Canadian Tire ordered to pay nearly $1.3 million for false advertising
Canadian Tire has been ordered to pay a substantial amount of $1.3 million after pleading guilty to 74 counts of violating Quebec's Consumer Protection Act. This settlement comes after an initial not-guilty plea, with the retail giant agreeing to the terms set by the Crown prosecutor, Jérôme Dussault.
The case, which stems from a six-month investigation by Quebec's consumer protection office in 2021, revealed that Canadian Tire had been misleading consumers. The office concluded that the company had artificially inflated the regular prices of sale items, attempting to convince shoppers that they were getting deep discounts. This was done by including exaggerated regular prices in their advertising material, which was rarely reflected in actual sales.
The investigation targeted seven products, including Henckels and Cuisinart knife sets, Lagostina and Heritage cookware, and a Dewalt cordless drill. Canadian Tire admitted liability for five of these products, acknowledging that they had misled consumers.

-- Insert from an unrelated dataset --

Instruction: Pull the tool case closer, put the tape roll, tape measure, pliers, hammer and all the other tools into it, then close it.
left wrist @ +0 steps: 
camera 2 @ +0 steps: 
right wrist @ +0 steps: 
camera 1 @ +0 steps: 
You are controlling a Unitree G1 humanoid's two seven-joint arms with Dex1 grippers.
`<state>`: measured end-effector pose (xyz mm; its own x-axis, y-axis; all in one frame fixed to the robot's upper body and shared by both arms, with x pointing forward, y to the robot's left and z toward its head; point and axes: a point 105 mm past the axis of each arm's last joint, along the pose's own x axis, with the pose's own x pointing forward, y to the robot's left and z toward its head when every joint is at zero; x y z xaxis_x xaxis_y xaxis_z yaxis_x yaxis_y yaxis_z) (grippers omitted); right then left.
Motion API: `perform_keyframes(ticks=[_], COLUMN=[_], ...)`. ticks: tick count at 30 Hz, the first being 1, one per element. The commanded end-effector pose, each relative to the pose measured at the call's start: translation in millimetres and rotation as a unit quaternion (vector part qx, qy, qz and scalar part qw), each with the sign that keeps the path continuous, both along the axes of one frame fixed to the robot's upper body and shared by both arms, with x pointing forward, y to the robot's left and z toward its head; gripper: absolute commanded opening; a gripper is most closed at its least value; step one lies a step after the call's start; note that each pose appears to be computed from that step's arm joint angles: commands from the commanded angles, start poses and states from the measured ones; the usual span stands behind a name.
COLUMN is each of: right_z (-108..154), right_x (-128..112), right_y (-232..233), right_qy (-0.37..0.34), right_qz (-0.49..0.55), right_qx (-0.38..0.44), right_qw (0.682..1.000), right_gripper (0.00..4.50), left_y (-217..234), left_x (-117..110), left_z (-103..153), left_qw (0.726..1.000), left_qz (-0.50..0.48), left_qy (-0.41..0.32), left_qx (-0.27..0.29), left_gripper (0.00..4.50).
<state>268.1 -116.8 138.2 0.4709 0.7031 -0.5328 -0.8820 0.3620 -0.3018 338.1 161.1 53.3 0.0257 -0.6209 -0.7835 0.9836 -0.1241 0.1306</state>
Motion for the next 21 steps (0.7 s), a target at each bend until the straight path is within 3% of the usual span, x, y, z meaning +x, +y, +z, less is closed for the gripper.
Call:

In a statement, a Canadian Tire spokesperson addressed the issue, stating, 'The OPC charges relate to five products over a six-month period five years ago. Importantly, no customers were overcharged, and the matter is now concluded.'
The fines, which total $1.3 million, must be paid within the next 12 months. This settlement highlights the importance of consumer protection laws and the consequences for businesses that engage in false advertising practices.